O vigor na Amazônia é medido pela ciência em índices como o carbono que a floresta absorve e a taxa de biodiversidade que abriga. O primeiro se relaciona à regulação climática e à vitalidade da floresta, sua capacidade de acumular biomassa. O segundo, aos recursos vivos que mantêm a floresta e são potenciais fontes de riquezas sustentáveis para os povos que a habitam.

Cerca de 23% dos quase 800 mil quilômetros quadrados desmatados na Amazônia foram abandonados. É terra degradada, que precisa ser recuperada. Mas, na Amazônia, recuperação natural é impossível em algumas áreas e pode levar literalmente séculos em outras. O solo é pobre, o sol, escorchante, e as chuvas, torrenciais.

Especialista em recuperação de florestas tropicais, Jos Barlow, pesquisador da Universidade de Lavras (MG), explica que é importante separar a recuperação natural da restauração. A primeira se vê em roças tradicionais, mas é muito lenta ou improvável em áreas de degradação severa. Estão nesse caso áreas de mecanização agrícola, garimpos e mineração. Nelas é preciso restaurar.

Biodiversidade atingida
Embora fundamentais e muito melhores de que a terra arrasada, as florestas secundárias são como um rascunho de uma obra-prima, a selva original. Barlow destaca que, no melhor cenário possível, uma floresta secundária, também chamada de capoeira, abriga apenas 60% da biodiversidade dos principais grupos de animais da selva original.

Outro estudo, em Santarém e Paragominas, no Pará, realizado por um grupo integrado por Ferreira e Barlow, mostrou que matas secundárias mais antigas, de 40 anos, podem ter até 80% das espécies. Porém, perdem as especialistas, aquelas que fazem a Amazônia ser famosa pela diversidade. Nem mesmo uma das caras mais conhecidas, a do macaco-aranha, se vê por lá.

A diferença se enxerga, se mede e se escuta. A selva amazônica é naturalmente ruidosa. Cantos de aves se misturam ao zumbido de insetos, esturros de onças, gritos de macacos e um turbilhão de outras vozes de animais.

- Mas as capoeiras são muito mais silenciosas. Isso chama a atenção - observa Barlow.

Mais uma pesquisa da Rede Amazônia Sustentável dá a dimensão da diferença. Na Amazônia, numa área de 2.500 metros quadrados de floresta secundária jovem, vivem cerca de 13 espécies de pássaros.
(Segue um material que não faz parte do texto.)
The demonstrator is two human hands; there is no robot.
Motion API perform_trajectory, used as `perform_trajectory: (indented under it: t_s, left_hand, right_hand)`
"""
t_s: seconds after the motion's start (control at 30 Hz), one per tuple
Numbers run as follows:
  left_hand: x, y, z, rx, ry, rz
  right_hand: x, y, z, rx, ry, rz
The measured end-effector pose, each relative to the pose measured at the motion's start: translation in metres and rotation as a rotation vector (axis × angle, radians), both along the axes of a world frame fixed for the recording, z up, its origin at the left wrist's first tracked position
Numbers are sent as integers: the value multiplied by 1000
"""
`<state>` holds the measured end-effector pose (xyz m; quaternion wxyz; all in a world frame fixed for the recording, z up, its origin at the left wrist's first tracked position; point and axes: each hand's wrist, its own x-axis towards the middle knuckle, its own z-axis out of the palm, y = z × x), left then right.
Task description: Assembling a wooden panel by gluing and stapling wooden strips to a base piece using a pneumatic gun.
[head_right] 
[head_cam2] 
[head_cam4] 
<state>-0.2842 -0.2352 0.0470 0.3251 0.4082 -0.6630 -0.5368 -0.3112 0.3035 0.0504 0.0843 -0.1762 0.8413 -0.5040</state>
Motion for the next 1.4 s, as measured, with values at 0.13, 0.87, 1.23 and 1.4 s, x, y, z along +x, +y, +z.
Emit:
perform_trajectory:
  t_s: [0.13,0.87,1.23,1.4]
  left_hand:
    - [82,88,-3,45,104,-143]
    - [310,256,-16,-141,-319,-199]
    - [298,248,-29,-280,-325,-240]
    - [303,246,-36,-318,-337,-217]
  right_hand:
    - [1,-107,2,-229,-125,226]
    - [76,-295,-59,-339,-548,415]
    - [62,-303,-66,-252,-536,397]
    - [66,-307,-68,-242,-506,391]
Nas intermediárias, com cerca de 20 anos, esse número chega a 20. Nas antigas, com 40 anos, sobe para 25. Mas as matas primárias abrigam 39 espécies.

Outra diferença entre capoeiras e as matas intocadas é a maior vulnerabilidade à mudança no clima. Por ter evoluído num clima úmido, a Amazônia é suscetível à seca, mas as árvores da capoeira, explica Ferreira, são ainda mais sensíveis. Elas parecem priorizar o crescimento e não a economia de água, e isso as deixa à mercê de secas, que nos últimos anos têm sido frequentes.

Já as árvores gigantes da mata primitiva possuem raízes profundas, captam água do subsolo, a trazem à superfície e distribuem para as demais plantas. Elas são a própria sustentação da floresta.